Astaxanthin (ASX) umum ditemukan dalam biota laut alga hijau Haematococcus pluvialis. Astaxanthin adalah karotenoid xanthophyll yang memiliki sifat antioksidan kuat yang mampu mengurangi peradangan, stres oksidatif, dan apoptosis. Struktur molekul ASX dengan gugus hidroksil dan keton pada gugus terminal mempunyai pengaruh besar terhadap sifat kimia dan biologinya sebagai antioksidan kuat. Astaxanthin menunjukkan aktivitas biologis yang lebih baik dibandingkan antioksidan lainnya karena dapat mengikat membran sel dari dalam ke luar.

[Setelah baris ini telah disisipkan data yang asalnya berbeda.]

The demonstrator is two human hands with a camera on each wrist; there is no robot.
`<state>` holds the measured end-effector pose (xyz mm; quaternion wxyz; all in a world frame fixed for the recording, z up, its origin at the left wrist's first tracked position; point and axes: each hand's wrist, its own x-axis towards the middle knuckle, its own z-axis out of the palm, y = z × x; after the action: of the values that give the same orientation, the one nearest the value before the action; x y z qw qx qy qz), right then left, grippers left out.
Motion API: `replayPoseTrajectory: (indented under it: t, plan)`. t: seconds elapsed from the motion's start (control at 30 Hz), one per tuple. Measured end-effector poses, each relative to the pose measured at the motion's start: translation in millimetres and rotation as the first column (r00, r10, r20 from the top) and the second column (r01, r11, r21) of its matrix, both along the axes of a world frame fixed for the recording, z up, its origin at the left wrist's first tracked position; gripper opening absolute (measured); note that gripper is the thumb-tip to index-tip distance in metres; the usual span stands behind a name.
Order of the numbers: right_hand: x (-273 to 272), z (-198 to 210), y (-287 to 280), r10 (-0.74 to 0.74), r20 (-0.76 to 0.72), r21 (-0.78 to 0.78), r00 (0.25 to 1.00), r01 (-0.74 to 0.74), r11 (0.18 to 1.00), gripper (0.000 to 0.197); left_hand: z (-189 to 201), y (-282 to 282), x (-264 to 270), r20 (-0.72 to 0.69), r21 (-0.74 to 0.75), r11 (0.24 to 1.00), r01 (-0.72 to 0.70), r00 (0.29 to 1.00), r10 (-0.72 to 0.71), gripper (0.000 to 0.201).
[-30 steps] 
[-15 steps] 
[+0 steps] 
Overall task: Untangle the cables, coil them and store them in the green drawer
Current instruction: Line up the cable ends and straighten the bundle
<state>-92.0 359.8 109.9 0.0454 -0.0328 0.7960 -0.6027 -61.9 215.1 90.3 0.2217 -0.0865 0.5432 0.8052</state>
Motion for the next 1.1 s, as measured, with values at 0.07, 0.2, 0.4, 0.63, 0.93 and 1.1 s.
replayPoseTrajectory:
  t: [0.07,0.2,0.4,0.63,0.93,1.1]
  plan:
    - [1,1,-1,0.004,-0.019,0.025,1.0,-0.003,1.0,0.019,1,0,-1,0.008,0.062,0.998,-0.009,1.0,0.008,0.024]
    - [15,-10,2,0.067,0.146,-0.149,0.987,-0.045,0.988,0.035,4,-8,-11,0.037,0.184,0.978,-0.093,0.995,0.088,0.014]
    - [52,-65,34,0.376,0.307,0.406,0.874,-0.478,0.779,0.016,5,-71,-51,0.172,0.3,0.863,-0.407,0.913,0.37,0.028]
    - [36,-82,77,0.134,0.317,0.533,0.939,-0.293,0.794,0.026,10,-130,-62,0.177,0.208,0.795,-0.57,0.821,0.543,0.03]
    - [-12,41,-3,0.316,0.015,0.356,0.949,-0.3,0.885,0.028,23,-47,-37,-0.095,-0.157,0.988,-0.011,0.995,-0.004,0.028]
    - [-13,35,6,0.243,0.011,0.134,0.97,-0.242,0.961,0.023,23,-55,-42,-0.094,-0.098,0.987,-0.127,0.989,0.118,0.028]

Mekanisme anti-inflamasi ASX adalah melalui penargetan beberapa jalur sinyal dan biomarker inflamasi, termasuk menghambat NF-κB untuk meredakan peradangan. Efek anti-inflamasi dan antioksidan ASX mungkin melalui mekanisme penurunan polarisasi M1 dan peningkatan M2 polarisasi dan mengaktifkan Nrf-2. Nrf2 berikatan dengan elemen respon antioksidan yang terletak di wilayah promotor enzim yang bertanggung jawab untuk detoksifikasi proses metabolisme. Beberapa penulis telah menemukan bahwa astaxanthin mengaktifkan jalur antioksidan Nrf2 dengan menghasilkan sejumlah kecil antioksidan. Astaxanthin juga dapat menghambat beberapa ekspresi gen sitokin proinflamasi seperti IL-1β,

IL-6, TNF-α, dan NF-κB pada sel makrofag primer dan lipopolisakarida, sehingga menunjukkan strategi baru dalam pengobatan peradangan. Terapi astaxanthin dapat menjadi alternatif yang baik karena memiliki sifat antiinflamasi dan antioksidan. Efek antiinflamasi dari astaxanthin ini dibuktikan dengan penelitian yang menunjukkan penurunan beberapa penanda antiinflamasi. Sedangkan efek antioksidannya telah dibuktikan pada beberapa penelitian dengan mengaktifkan Nrf2 sebagai pengatur utama antioksidan, menurunkan ros, dan meningkatkan enzim antioksidan.

Penulis: Prof. Dr. Retno Indrawati Roestamadji, drg., M.Si.